When you look back on 2014, was part or most of the year spent dealing with aches and pains? Other than the common cold, back pain sends more people to the doctor than any other condition. Living with less pain can be an attainable goal. Add these resolutions for a pain-free year to your list and vow to have a healthier year while managing your pain.
- Make sleep a priority: Over time, lack of sleep can lead to serious health risks. Invest in a supportive pillow and mattress to help your body take full advantage of restorative sleep. Create a sleep environment that promotes comfort and relaxation to ensure the best night of sleep possible. Adequate, quality sleep helps improve mood and personal performance, cardiovascular health, and recovery time from injuries, to name a few positive effects.
- Be active: There are numerous exercises that can protect the spine in different ways. Maintaining a regular workout routine can help prevent future injuries while also helping you feel more productive and energized throughout the day. Focusing on exercises that strengthen the abdominal muscles will support and protect your spine. Cardio exercises will aid in losing weight that can drag down muscles, ligaments, and tendons in the lower back. Follow these tips to stay active throughout the day.
- Create a spine-healthy, ergonomic workspace: 33% of work-related injuries are caused by poor work station setup. Sitting for long periods of time takes a toll on our bodies. Back, neck, and shoulder pain can be avoided with a proper ergonomic workspace. Resolve to end these aches and pains by creating a space that allows for maximum flexibility, comfort, movement, and productivity.

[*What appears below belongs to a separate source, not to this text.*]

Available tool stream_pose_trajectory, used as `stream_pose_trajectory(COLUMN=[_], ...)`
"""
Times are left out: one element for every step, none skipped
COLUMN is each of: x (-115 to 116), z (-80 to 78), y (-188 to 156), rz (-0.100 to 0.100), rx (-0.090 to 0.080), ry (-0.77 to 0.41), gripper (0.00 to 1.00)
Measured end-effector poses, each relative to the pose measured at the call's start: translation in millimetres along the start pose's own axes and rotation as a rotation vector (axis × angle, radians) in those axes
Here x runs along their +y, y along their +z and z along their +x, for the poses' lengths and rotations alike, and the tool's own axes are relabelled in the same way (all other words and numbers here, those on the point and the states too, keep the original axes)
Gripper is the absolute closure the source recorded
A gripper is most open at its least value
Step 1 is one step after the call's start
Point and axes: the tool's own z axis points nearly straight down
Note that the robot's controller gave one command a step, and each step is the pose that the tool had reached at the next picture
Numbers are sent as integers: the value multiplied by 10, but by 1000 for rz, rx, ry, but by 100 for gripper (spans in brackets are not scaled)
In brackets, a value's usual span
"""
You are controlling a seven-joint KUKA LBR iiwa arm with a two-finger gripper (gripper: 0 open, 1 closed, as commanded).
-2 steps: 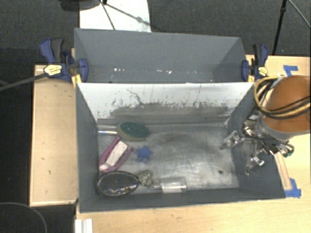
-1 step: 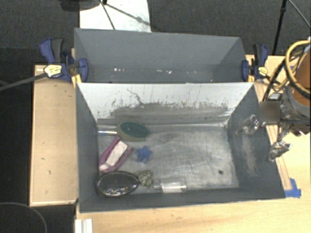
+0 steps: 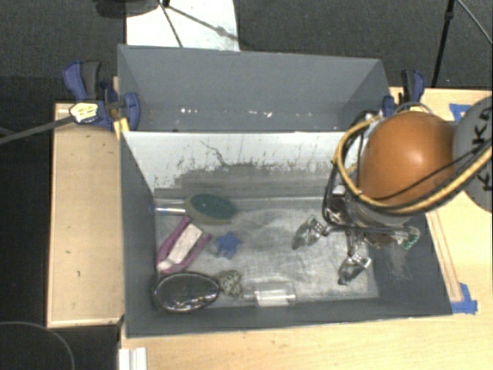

- Stay hydrated: Water is vital when it comes to the spine. Over time, our spinal discs can shrink if they do not get enough water. This results in an increased likelihood of ruptures or bulges due to less “padding”. Staying hydrated will also help with concentration, digestion, and injury prevention.Aim to drink half of your body weight in ounces throughout the day. For example, if you weigh 130 lbs. aim to drink at least 65 oz. per day.
- Stress less: From anxiety, depression, physical pain, and chest pain, stress can present itself in many different ways. These tips to relax and de-stress can help reduce the negative effects stress has on the body and mind and improve your overall quality of life.